Frantz (2016) is such a Merril movie, that I wonder how we missed it. I’ve seen both the leads in other movies since, and they are excellent, especially Paula Beer, who plays a young German woman whose fiancé was killed in battle during WWI. A French veteran appears in her town, where she lives with her fiancé’s parents. She sees him laying flowers on the grave. Eventually, they meet, and he explains he was her fiancé’s friend from when he studied in Paris. The movie is a low-key anti-war film. It’s mostly in black and white, but with some color scenes, and it’s in French and German. It’s on Amazon.
The Half of It (2020) is a new Netflix film. It’s a spin of Cyrano, with an Asian-American female self-described high school nerd in the Cyrano role. So, it’s also a coming of age story with a lesbian subtext. It’s sweet and funny, with some philosophical musings by the main character. I enjoyed it much more than I thought I would.
Sweetheart (2019) is also on Netflix. It also is a take on a familiar trope—the person shipwrecked and stranded on a deserted island. In this case, the shipwrecked person is a woman, and the island is not exactly deserted—because there’s a monster. Kiersey Clemons is excellent, and the movie was enjoyable, though I wouldn’t say it was great.
Photograph (2019). On Amazon. We watched while we ate my homemade naan and chana masala.
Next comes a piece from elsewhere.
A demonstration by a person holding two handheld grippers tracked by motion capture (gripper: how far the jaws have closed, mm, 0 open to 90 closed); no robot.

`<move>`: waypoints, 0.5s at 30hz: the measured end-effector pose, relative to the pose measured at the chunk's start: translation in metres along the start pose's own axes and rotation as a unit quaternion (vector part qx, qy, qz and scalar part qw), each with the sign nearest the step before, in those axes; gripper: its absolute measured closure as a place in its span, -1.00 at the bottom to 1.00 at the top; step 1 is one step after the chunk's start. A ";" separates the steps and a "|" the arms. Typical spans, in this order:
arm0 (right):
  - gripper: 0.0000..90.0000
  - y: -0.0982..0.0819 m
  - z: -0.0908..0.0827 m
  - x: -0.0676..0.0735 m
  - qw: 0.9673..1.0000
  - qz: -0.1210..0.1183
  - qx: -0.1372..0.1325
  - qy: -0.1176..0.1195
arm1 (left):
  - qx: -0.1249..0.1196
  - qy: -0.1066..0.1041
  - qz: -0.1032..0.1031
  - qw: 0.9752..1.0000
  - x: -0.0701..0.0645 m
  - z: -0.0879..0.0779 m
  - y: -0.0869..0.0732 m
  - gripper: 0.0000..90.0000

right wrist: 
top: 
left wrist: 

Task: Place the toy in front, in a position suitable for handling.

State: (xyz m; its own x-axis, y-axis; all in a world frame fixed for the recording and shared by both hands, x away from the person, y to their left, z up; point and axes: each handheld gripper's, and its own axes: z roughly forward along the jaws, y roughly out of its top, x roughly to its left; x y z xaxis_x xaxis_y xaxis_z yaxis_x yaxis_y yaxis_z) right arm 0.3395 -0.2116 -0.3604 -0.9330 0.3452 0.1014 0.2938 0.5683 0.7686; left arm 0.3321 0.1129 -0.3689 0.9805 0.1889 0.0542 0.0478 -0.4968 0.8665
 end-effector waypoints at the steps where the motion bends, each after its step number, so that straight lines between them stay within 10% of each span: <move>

I had high hopes for this one because we enjoyed the director’s previous film, The Lunchbox, but this one was only OK. It’s like they had an idea for a movie, but then didn’t know what to do with it. A street photographer in Mumbai is being pressured by his grandmother back in their village to get married. He sends her a photograph he took, and then convinces the woman in the photo to pretend to be his girlfriend.